The occurrence of osteoporotic fractures is growing in several world areas

What is osteoporosis? Osteoporosis is an acquired condition characterized by reduced bone mass and micro-architectural deterioration of bone tissue, thereby causing bones to weaken. This results in increased susceptibility to fractures, which in turn contributes to higher risk of disability, and a poor state of general health. Given the steady rise in life expectancy, the occurrence of osteoporotic fractures is growing in several world areas. This poses an important economical burden to health systems, patients and their families. Even though this problematic has been already well reported, many concur that this disease is still markedly underdiagnosed, and therefore future fracture risk is also considerably underestimated, despite being preventable.

Up to 50% of women older than 50 years of age are at risk of osteoporosis

Who has osteoporosis? Approximately 200 million people in the world are affected by osteoporosis, and 8.9 million fractures occur annually worldwide, resulting in an osteoporotic fracture every 3 seconds. Although it is known that this condition in general affects both aging women and men, as well as young adults, the most common type is postmenopausal osteoporosis. This is a primary form of the disease afflicting women, due to oestrogen deficiency as a result of menopause. Women are thus four times more likely to develop osteoporosis than men, and therefore more female patients are affected by osteoporotic fractures. The incidence of fractures varies notably by country, but on average up to 50% of women older than 50 years of age are at risk.

Osteoporosis is often called a “silent disease” because you may not notice any symptom until a bone breaks

©World Osteoporosis Day 2017
How can we prevent osteoporotic fractures from happening? This is possible when people at high risk are identified at an early stage, and follow preventive strategies, such as regular exercise regimen, dietary calcium intake and vitamin D supplementation, in order to improve bone health and muscle strength. Nevertheless, osteoporosis is often called a “silent disease” because you may not notice any symptom until a bone breaks, which poses many hurdles when it comes to early diagnosis. In addition, the rates of screening are low and the current criteria used for bone mineral density to identify those at high risk are not very sensitive, thus leaving osteoporosis undiagnosed in many patients.

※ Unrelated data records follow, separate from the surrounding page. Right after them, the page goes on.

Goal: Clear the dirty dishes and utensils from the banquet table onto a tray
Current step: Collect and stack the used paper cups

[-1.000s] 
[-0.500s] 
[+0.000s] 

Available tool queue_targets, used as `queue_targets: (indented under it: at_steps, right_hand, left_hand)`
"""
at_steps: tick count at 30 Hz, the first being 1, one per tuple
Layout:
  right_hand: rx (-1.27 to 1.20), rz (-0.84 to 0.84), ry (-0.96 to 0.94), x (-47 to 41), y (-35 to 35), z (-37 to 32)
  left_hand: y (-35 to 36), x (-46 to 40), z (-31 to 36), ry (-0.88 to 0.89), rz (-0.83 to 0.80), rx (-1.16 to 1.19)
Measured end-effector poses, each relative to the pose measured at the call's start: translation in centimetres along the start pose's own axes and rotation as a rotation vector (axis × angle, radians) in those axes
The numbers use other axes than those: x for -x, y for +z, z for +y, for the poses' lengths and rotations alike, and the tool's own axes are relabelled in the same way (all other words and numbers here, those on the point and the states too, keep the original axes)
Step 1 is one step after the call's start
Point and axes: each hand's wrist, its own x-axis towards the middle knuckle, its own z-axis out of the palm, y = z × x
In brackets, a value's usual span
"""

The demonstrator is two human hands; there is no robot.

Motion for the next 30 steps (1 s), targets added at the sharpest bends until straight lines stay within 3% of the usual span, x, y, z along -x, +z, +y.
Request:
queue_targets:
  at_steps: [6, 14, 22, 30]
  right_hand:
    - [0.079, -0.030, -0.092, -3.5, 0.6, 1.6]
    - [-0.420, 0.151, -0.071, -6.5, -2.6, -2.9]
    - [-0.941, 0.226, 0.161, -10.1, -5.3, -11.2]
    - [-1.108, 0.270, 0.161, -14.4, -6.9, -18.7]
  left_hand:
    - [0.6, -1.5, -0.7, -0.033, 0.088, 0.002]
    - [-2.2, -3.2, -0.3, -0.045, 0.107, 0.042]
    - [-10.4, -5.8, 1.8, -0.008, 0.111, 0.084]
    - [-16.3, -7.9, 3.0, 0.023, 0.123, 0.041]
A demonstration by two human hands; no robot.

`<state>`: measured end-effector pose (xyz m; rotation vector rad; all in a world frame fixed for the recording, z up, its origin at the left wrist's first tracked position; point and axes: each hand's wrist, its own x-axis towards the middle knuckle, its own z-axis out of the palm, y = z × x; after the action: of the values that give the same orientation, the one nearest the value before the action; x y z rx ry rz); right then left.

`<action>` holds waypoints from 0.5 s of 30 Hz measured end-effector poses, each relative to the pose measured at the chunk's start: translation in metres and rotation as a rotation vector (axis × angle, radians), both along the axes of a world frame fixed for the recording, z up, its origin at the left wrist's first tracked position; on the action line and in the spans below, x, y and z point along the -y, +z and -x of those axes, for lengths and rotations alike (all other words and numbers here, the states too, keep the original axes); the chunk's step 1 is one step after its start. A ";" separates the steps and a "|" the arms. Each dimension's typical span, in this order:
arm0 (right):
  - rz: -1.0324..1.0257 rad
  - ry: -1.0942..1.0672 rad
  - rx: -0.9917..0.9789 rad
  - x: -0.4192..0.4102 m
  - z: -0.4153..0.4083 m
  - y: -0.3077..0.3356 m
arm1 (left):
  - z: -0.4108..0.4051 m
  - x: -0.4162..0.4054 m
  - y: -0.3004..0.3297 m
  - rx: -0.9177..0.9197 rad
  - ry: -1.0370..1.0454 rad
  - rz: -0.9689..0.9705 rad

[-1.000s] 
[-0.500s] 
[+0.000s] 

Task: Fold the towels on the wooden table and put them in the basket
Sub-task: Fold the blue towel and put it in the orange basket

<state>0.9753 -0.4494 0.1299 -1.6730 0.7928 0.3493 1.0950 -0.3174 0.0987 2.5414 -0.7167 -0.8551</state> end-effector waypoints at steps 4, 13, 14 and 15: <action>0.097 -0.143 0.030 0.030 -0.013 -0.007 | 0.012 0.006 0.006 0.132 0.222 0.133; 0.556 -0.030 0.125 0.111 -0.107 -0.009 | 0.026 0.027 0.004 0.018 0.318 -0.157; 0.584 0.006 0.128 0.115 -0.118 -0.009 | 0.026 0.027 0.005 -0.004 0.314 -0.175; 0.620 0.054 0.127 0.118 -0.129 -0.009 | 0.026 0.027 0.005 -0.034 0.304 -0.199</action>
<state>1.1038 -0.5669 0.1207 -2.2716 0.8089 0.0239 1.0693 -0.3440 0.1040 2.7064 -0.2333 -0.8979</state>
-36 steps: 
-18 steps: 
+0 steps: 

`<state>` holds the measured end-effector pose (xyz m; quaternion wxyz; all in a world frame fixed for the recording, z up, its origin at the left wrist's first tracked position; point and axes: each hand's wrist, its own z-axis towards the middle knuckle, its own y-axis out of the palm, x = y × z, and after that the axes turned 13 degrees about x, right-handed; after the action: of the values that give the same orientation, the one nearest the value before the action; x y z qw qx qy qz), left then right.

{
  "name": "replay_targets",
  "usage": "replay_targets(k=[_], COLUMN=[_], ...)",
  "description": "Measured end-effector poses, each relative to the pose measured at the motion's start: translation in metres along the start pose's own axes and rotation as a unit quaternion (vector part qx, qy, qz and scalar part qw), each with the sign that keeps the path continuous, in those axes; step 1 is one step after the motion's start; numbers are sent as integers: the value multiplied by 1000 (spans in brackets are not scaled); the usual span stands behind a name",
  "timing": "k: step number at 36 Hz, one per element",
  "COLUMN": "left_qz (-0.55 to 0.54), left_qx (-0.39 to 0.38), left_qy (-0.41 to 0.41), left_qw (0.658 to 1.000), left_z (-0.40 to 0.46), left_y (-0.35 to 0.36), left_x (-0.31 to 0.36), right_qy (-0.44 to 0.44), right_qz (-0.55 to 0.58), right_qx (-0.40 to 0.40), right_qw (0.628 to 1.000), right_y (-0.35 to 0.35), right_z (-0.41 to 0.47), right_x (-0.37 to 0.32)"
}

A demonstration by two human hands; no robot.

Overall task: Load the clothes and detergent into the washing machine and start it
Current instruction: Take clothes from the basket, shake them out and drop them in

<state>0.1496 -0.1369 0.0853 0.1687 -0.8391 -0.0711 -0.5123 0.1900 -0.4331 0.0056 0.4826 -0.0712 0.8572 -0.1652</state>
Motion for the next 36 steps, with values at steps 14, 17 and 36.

In order to improve the correct diagnosis, many predictive software-based tools have been developed over the last years. Not many of them are however, currently used to support clinical decision making to assess the disease, and discriminate between patients at high-risk and those at low-risk. For this reason, the team of ImageBiopsy Lab devotes all the energies to solve this problem using state-of-the-art computer-vision and AI technology.